Work instructions
Only the lines of the data below from the one with "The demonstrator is" through the one with "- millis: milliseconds" are wanted. Repeat them exactly.

=== Input data ===

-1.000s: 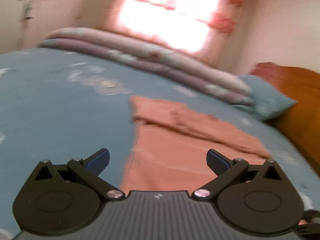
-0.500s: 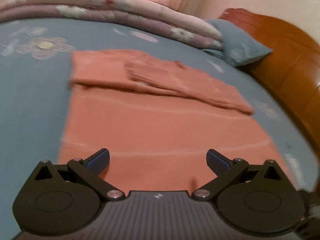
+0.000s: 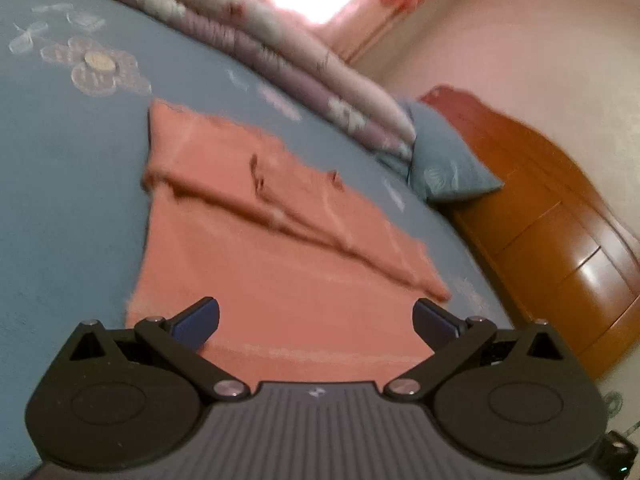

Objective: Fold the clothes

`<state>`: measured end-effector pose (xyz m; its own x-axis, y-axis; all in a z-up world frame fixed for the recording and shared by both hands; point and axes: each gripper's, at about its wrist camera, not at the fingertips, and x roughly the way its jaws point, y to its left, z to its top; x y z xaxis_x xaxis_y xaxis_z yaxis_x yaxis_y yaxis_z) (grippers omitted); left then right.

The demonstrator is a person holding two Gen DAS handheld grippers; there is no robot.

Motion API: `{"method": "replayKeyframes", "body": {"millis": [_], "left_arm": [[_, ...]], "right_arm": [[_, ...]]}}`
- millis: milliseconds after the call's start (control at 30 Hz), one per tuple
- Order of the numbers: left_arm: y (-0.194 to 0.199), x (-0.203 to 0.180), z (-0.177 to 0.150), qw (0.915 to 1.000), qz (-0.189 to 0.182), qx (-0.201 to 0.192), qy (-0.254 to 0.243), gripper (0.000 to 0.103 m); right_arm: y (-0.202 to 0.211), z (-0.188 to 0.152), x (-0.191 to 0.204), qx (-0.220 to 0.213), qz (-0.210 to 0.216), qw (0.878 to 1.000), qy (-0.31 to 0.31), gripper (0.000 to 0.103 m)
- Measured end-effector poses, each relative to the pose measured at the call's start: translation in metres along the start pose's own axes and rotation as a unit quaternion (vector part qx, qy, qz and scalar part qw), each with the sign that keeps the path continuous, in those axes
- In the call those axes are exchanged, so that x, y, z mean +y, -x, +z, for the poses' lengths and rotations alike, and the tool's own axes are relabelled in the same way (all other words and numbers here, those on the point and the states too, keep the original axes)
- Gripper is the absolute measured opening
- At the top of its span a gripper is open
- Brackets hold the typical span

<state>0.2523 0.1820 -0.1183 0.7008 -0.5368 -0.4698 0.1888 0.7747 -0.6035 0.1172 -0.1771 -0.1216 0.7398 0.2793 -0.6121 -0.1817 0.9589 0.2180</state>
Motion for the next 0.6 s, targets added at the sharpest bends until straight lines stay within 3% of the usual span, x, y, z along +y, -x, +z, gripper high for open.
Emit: {"method": "replayKeyframes", "body": {"millis": [100,200,267,400,500,600], "left_arm": [[-0.014,0.01,0.004,0.9983,0.058,0.004,-0.008,0.102],[-0.003,0.022,0.013,0.9966,0.046,-0.038,0.057,0.102],[0.006,0.02,0.02,0.9958,0.02,-0.068,0.059,0.102],[-0.013,0.02,0.025,0.9971,-0.021,-0.039,0.062,0.102],[-0.033,0.02,0.022,0.9956,0.078,-0.024,0.047,0.1],[-0.026,0.02,0.023,0.9916,0.097,-0.052,0.068,0.099]], "right_arm": [[-0.002,-0.002,0.003,-0.001,-0.006,1.0,0.011,0.103],[-0.001,-0.002,0.005,0.001,-0.008,1.0,0.021,0.103],[-0.001,-0.002,0.004,0.0,-0.007,1.0,0.016,0.103],[-0.003,-0.003,0.006,0.001,-0.012,1.0,0.022,0.103],[-0.004,-0.005,0.012,0.007,-0.023,0.999,0.046,0.103],[-0.004,-0.006,0.013,0.01,-0.028,0.998,0.056,0.103]]}}
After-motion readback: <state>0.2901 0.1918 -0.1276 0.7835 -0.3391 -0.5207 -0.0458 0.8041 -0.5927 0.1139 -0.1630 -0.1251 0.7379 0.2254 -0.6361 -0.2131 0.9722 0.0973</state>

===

Answer
The demonstrator is a person holding two Gen DAS handheld grippers; there is no robot.

Motion API: `{"method": "replayKeyframes", "body": {"millis": [_], "left_arm": [[_, ...]], "right_arm": [[_, ...]]}}`
- millis: milliseconds after the call's start (control at 30 Hz), one per tuple

This answer leaves nothing further to address.